Matthew 15 : 29 Déplacement | Enseignement | Localisation
29. Exégèse Linguistique
Le verset s’ouvre avec la conjonction kai {Καὶ | kaí} 'et', qui relie la scène à ce qui précède. Le participe aoriste circonstanciel metabas {μεταβὰς | me-ta-bás} 'après être parti' précède le verbe fini et exprime une action antérieure à elthen {ἦλθεν | Ēl-then} 'il vint', formant une structure typique « ayant fait X, il fit Y ». L’adverbe ekeithen {ἐκεῖθεν | e-keî-then} 'de là' précise la provenance et renforce la continuité narrative. Le groupe sujet ho Iesous {ὁ Ἰησοῦς | ho Iē-soûs} est au nominatif et gouverne à la fois elthen et, implicitement, le participe anabas {ἀναβὰς | a-na-bás}. La préposition para {παρὰ | pa-rá} avec l’accusatif ten thalassan {τὴν θάλασσαν | tēn thá-las-san} indique un mouvement vers la proximité de la mer, la relation génitive tes Galilaias {τῆς Γαλιλαίας | tês Ga-li-la-ías} spécifiant qu’il s’agit de la mer de Galilée.

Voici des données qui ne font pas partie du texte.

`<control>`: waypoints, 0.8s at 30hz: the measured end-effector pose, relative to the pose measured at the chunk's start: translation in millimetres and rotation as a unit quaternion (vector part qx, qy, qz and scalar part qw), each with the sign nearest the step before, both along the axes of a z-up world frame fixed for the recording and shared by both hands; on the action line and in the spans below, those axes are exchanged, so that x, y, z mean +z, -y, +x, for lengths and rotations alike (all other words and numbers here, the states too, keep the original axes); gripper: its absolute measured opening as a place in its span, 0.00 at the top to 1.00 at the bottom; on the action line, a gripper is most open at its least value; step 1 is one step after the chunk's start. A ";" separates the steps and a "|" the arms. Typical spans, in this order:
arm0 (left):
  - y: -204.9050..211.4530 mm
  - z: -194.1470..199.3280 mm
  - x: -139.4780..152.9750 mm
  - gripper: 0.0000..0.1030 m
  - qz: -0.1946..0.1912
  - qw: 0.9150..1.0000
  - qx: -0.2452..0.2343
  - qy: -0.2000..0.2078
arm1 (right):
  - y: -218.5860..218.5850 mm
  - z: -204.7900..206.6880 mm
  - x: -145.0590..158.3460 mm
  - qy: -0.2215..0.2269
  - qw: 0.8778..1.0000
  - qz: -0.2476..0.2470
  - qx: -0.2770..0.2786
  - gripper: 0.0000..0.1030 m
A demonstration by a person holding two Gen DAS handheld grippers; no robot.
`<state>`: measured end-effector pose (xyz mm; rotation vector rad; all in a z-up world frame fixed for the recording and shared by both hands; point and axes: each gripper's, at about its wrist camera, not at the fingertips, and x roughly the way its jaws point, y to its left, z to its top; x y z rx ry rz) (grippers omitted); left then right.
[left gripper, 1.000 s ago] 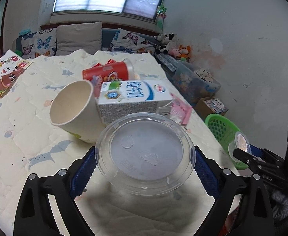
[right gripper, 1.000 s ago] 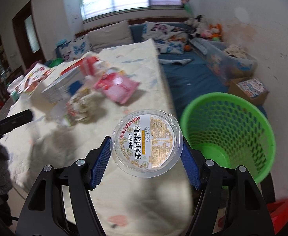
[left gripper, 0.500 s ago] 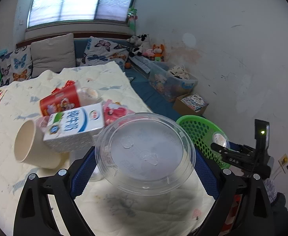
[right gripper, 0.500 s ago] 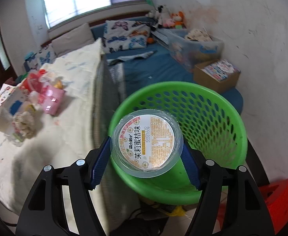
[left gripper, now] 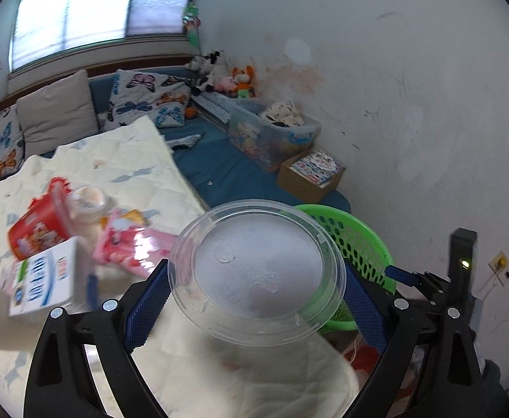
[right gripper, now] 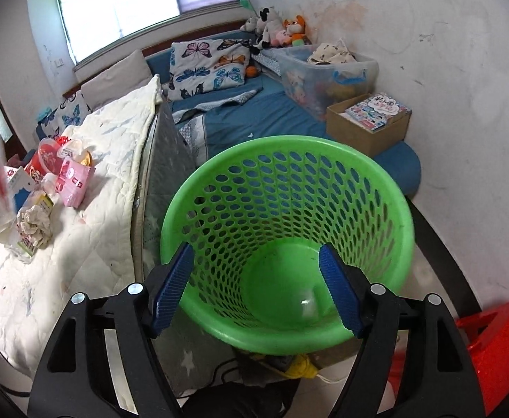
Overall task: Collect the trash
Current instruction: 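Carry the pudding cup to the green basket and release it with the right gripper, then lower the clear lid into the green basket and open the left gripper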
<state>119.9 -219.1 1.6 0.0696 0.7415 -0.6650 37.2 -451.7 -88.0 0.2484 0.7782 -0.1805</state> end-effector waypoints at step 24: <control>140.8 14.2 -68.5 0.12 0.042 0.995 -0.071 -0.064 | 26.8 -84.6 13.6 0.041 0.999 0.022 -0.026 0.25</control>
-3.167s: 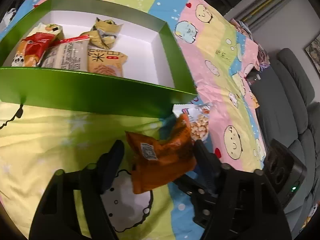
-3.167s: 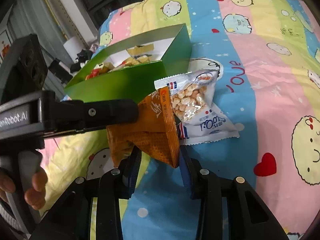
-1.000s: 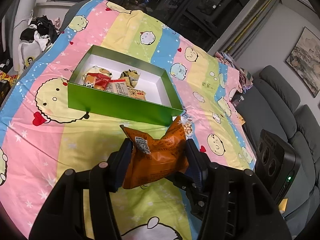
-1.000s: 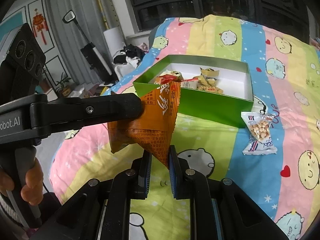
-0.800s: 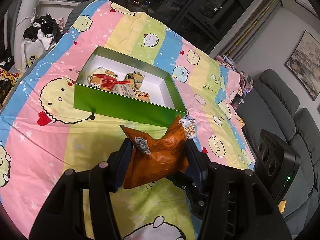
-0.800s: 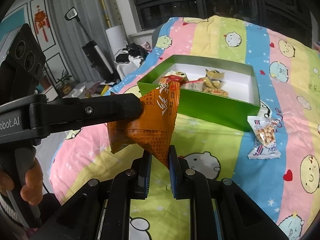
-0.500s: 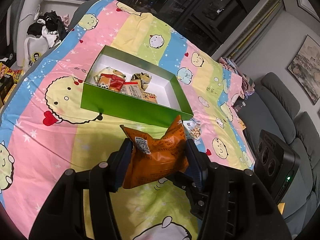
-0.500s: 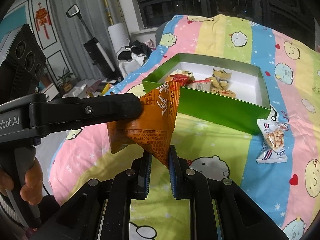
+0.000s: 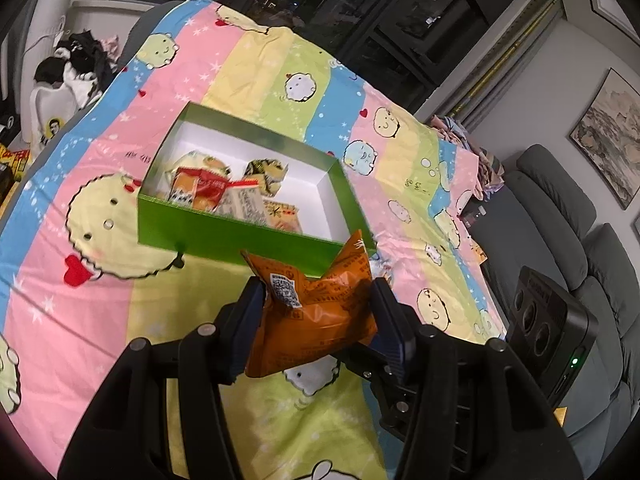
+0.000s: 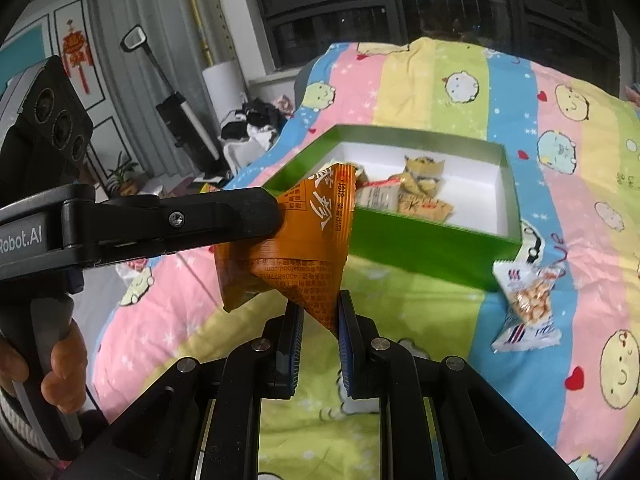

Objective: Organize snacks
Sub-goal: 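Carry the orange bag over the green box and lower it inside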

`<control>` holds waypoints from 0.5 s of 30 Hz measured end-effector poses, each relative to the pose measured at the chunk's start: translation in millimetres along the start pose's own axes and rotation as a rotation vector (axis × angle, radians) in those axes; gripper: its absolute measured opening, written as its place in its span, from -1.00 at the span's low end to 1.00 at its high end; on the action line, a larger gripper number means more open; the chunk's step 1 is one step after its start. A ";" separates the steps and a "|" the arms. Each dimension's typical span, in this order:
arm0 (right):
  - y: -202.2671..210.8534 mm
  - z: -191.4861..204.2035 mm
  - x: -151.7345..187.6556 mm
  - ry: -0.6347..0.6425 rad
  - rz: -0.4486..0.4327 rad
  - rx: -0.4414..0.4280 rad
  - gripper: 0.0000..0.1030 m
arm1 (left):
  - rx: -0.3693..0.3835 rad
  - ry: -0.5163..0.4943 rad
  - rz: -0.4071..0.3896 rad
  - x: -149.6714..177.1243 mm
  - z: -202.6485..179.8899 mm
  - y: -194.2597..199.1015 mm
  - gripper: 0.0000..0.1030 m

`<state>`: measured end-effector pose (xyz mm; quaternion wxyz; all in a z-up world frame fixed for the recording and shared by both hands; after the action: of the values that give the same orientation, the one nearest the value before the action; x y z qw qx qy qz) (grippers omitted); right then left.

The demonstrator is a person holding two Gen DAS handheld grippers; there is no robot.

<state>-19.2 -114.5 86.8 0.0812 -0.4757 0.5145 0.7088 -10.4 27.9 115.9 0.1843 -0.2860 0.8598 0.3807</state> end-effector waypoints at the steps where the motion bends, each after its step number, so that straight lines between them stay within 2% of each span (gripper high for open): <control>1: 0.9 -3.1 -2.0 -0.003 -0.007 0.003 -0.65 | 0.001 -0.005 0.002 -2.8 -2.7 -1.9 0.04; 15: 10.4 -45.3 -27.2 -0.036 -0.078 0.028 -0.65 | 0.009 -0.063 0.016 -39.7 -38.6 -28.1 0.04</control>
<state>15.8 -145.5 113.3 0.1245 -0.4813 0.5040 0.7063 34.0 -2.8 146.4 0.2095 -0.2660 0.8576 0.3871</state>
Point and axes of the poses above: each gripper's, at about its wrist camera, not at the fingertips, and y roughly against the way its jaws point, z to its left, x to its underside, the point moved 1 cm from there along -y, roughly the way its jaws point, and after that the axes turned 10 degrees about y, right-handed, at the moved point
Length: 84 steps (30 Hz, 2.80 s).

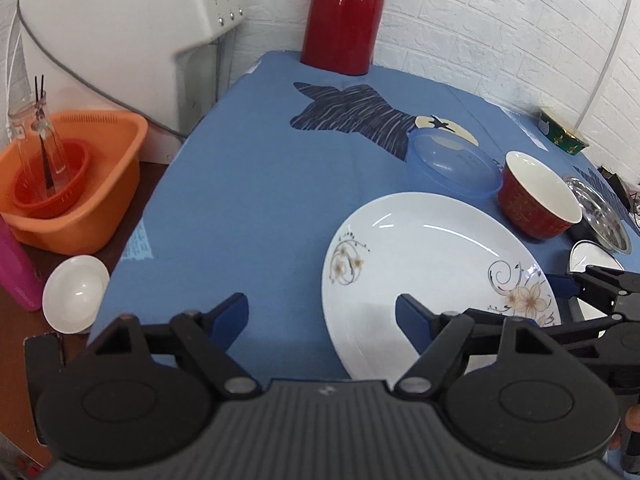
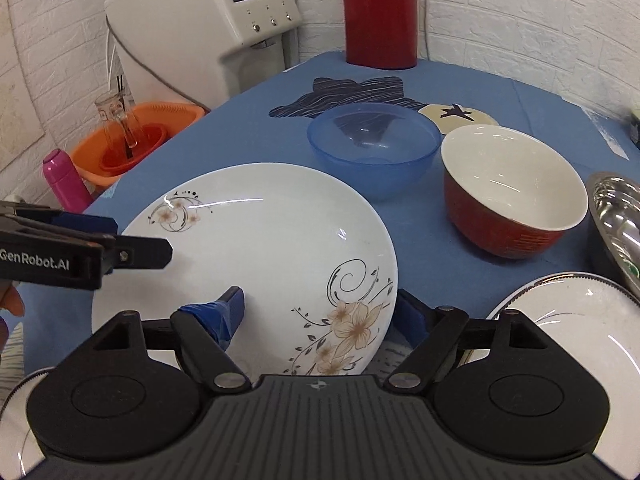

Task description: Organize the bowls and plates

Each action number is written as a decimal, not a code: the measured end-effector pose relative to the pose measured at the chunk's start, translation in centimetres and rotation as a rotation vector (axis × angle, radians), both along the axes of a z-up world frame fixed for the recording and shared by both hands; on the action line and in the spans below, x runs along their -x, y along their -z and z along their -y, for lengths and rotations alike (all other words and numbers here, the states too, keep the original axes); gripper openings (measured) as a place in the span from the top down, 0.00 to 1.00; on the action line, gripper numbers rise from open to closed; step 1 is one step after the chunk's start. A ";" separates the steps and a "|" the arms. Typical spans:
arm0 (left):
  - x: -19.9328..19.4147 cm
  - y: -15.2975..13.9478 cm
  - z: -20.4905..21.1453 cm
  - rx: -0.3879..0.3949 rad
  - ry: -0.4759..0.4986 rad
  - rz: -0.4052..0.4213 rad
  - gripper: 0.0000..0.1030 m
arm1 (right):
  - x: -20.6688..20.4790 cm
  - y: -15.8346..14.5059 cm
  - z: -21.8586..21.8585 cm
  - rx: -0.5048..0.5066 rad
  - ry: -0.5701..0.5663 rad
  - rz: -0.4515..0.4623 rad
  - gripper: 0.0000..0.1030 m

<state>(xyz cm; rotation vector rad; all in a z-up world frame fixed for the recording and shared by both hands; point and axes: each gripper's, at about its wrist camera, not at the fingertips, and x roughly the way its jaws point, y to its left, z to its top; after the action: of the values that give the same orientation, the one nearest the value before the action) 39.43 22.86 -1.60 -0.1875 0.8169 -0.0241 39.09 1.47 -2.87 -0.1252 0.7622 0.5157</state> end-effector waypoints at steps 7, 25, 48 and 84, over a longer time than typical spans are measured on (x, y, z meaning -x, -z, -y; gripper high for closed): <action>-0.4 0.7 0.8 -0.017 0.015 -0.005 0.37 | 0.5 0.2 0.0 -0.022 -0.037 0.024 0.32; 0.8 -2.8 1.7 -0.067 0.005 0.062 0.84 | 2.1 -1.9 0.4 -0.089 -0.019 0.082 0.46; 17.4 -2.7 3.5 -0.055 0.039 0.081 0.84 | 17.4 -1.5 2.1 -0.149 0.025 0.060 0.45; 18.8 -2.9 3.6 0.022 0.068 0.203 0.42 | 20.5 -1.3 7.8 -0.265 0.145 0.077 0.42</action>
<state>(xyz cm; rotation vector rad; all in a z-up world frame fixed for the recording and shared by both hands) 20.64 19.21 1.32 -0.1746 0.6209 -0.1143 18.58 -6.33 -1.57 0.1544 0.6162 0.4667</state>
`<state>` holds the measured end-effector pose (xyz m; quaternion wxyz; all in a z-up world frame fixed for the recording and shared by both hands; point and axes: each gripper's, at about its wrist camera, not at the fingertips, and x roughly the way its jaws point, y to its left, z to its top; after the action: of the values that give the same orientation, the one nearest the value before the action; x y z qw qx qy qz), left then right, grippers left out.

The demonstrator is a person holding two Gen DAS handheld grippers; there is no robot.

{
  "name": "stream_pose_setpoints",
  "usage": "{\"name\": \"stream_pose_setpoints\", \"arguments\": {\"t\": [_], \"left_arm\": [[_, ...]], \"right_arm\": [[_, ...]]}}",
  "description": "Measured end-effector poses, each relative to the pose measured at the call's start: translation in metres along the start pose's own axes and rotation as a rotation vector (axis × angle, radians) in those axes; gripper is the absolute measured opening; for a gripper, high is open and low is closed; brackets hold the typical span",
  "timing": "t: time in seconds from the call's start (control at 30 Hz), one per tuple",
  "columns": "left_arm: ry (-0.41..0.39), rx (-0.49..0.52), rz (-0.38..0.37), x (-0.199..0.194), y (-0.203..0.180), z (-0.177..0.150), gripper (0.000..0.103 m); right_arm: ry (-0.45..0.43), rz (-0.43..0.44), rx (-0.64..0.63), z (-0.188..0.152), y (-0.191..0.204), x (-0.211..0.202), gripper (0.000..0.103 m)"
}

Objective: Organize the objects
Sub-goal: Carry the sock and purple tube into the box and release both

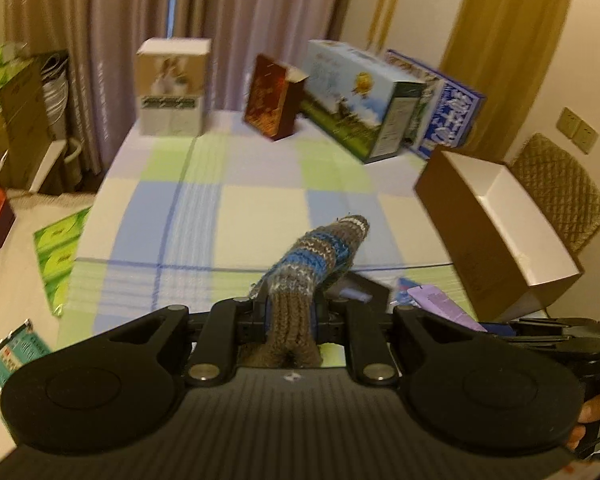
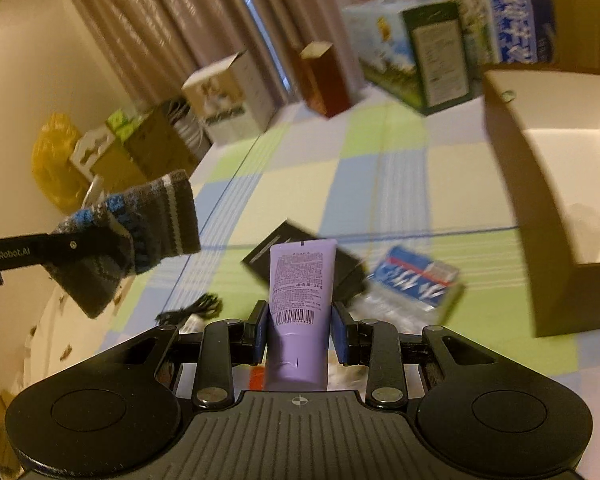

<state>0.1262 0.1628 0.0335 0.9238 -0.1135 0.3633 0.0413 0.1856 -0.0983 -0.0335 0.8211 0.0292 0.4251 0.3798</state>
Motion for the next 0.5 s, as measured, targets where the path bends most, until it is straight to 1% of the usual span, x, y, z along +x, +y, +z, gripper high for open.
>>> {"name": "stream_pose_setpoints", "arguments": {"t": [0.2,0.5], "left_arm": [[-0.013,0.052,-0.062,0.012,-0.057,0.013,0.013],[-0.010,0.147,-0.191,0.053,-0.161,0.035,0.013]], "right_arm": [[-0.072,-0.034,0.036,0.013,-0.038,-0.047,0.030],[-0.147,-0.132,0.096,0.031,-0.114,-0.103,0.030]]}}
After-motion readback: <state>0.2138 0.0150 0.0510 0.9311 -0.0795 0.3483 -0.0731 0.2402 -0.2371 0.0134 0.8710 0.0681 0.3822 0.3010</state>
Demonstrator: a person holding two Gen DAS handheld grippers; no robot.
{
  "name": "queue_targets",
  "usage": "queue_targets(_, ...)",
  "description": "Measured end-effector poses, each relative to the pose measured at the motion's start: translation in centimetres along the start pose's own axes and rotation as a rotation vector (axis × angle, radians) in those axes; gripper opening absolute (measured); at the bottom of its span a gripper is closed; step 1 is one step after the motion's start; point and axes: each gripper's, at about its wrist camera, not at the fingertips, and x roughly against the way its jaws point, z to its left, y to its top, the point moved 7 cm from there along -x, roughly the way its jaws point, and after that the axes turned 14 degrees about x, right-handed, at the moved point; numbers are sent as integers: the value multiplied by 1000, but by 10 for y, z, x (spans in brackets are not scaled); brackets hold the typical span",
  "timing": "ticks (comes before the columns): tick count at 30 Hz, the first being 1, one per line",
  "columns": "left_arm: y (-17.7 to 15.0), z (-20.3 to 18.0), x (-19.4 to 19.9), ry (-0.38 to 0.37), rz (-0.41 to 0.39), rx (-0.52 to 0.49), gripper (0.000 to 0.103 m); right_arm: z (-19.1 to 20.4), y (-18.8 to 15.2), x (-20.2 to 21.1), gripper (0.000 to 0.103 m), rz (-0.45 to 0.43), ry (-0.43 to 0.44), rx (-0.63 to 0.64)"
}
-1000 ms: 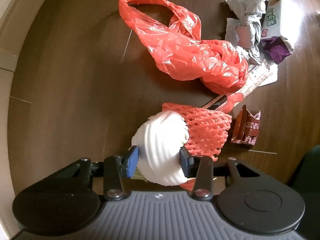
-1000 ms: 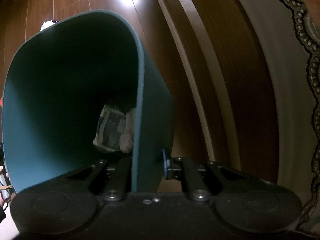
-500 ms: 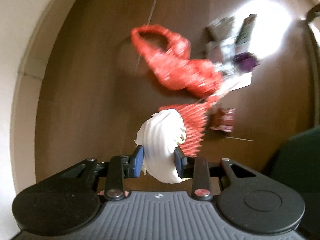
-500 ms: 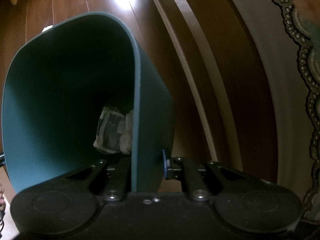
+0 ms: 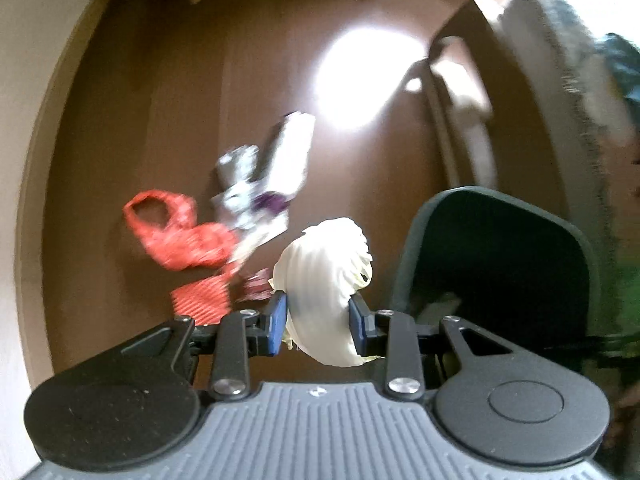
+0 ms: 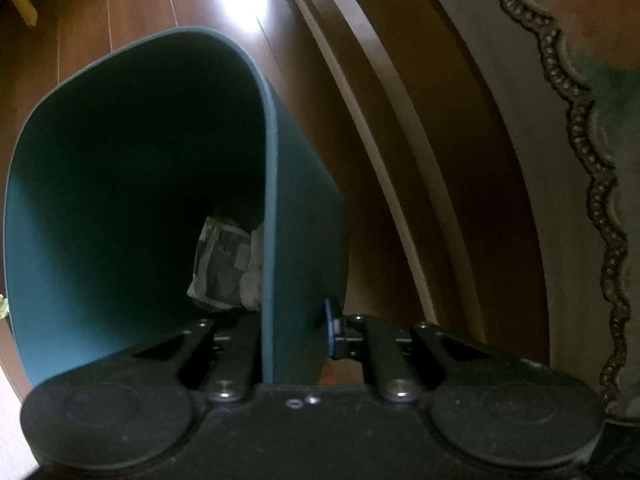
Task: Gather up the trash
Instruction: 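Carry the foam-netted fruit into the bin and open the left tool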
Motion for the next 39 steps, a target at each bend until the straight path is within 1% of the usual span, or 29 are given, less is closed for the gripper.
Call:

La seconde partie introduite par kai coordonne une nouvelle séquence: le participe anabas 'étant monté' dépend du même sujet et prépare le verbe principal ekatheto {ἐκάθητο | e-ká-thē-to} 'il s’assit', l’imparfait moyen décrivant une posture durable ou un état installé. La construction prépositionnelle eis to oros {εἰς τὸ ὄρος | eis to ó-ros} exprime le mouvement vers la montagne, tandis que l’adverbe ekei {ἐκεῖ | e-keî} 'là' clôt la phrase en insistant sur le lieu précis. En français, les participes grecs sont rendus par des tournures subordonnées (« après être parti », « étant monté ») pour préserver la relation temporelle tout en gardant une narration fluide.